## ACTIVITY
Extract the whole listing as it stands. Do not include the pictures.

** Opening DATASET CONTENT block **

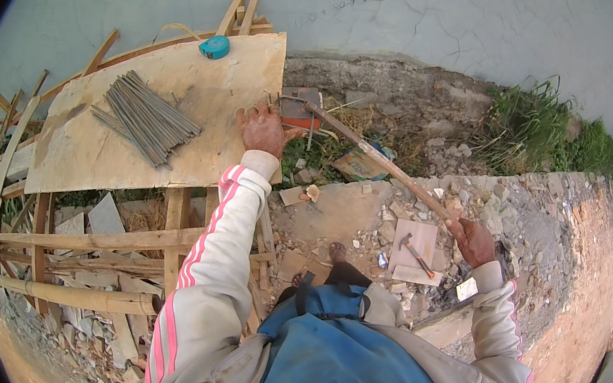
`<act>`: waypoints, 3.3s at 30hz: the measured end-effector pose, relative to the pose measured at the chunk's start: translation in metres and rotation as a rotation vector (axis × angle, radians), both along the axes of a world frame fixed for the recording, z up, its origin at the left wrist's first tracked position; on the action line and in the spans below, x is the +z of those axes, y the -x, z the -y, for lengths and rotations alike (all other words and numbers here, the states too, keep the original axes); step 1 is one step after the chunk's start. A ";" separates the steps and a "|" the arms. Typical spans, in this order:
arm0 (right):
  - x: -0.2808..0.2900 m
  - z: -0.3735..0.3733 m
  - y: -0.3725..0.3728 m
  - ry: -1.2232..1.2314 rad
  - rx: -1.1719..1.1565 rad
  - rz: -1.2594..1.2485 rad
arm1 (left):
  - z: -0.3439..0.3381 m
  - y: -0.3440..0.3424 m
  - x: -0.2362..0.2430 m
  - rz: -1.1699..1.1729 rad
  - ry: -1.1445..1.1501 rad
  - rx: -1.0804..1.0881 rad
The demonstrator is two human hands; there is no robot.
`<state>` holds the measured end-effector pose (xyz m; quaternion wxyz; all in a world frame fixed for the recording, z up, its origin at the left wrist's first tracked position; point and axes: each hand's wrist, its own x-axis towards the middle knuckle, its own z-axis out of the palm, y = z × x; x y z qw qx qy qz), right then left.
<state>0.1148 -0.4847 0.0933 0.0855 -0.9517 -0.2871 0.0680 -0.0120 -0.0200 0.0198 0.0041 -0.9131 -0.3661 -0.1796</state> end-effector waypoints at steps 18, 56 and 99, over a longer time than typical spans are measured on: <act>-0.023 0.007 0.022 0.012 -0.036 -0.055 | -0.019 0.006 0.013 -0.048 0.201 -0.068; -0.062 -0.338 -0.075 -0.964 0.174 -1.448 | 0.012 0.015 0.030 0.917 1.140 -0.004; -0.048 -0.214 -0.318 -0.121 0.579 -0.059 | 0.034 -0.032 -0.005 0.245 -0.049 0.396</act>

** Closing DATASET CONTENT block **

## FINAL ANSWER
`<act>`: waypoints, 3.3s at 30hz: the measured end-effector pose, relative to the pose measured at the chunk's start: translation in metres and rotation as a rotation vector (axis × angle, radians), both along the axes of a world frame fixed for the recording, z up, its origin at the left wrist's first tracked position; on the action line and in the spans below, x is the +z of those axes, y the -x, z the -y, for lengths and rotations alike (all other words and numbers here, the states too, keep the original axes); step 1 is one step after the chunk's start. A ";" separates the steps and a "|" the arms. Typical spans, in this order:
arm0 (right):
  - x: -0.2808..0.2900 m
  - z: -0.3735..0.3733 m
  - y: -0.3725..0.3728 m
  - ry: -1.2232..1.2314 rad
  - rx: -1.1719..1.1565 rad
  - rz: -1.2594..1.2485 rad
arm1 (left):
  - z: -0.3439..0.3381 m
  - y: -0.3440..0.3424 m
  - x: -0.2362..0.2430 m
  - rz: -1.1699..1.1729 rad
  - ry: -1.1445..1.1501 rad
  - rx: -1.0804..1.0881 rad
The demonstrator is two human hands; there is no robot.
`<state>` holds the measured end-effector pose (xyz m; quaternion wxyz; all in a world frame fixed for the recording, z up, its origin at the left wrist's first tracked position; point and axes: each hand's wrist, its own x-axis towards the middle knuckle, its own z-axis out of the palm, y = z × x; x y z qw qx qy qz), right then left.
<state>0.1148 -0.4847 0.0933 0.0855 -0.9517 -0.2871 0.0680 -0.0120 -0.0200 0.0198 0.0041 -0.9131 -0.3661 -0.1796</state> end-effector waypoints at steps 18, 56 and 99, over a longer time than typical spans are measured on: <act>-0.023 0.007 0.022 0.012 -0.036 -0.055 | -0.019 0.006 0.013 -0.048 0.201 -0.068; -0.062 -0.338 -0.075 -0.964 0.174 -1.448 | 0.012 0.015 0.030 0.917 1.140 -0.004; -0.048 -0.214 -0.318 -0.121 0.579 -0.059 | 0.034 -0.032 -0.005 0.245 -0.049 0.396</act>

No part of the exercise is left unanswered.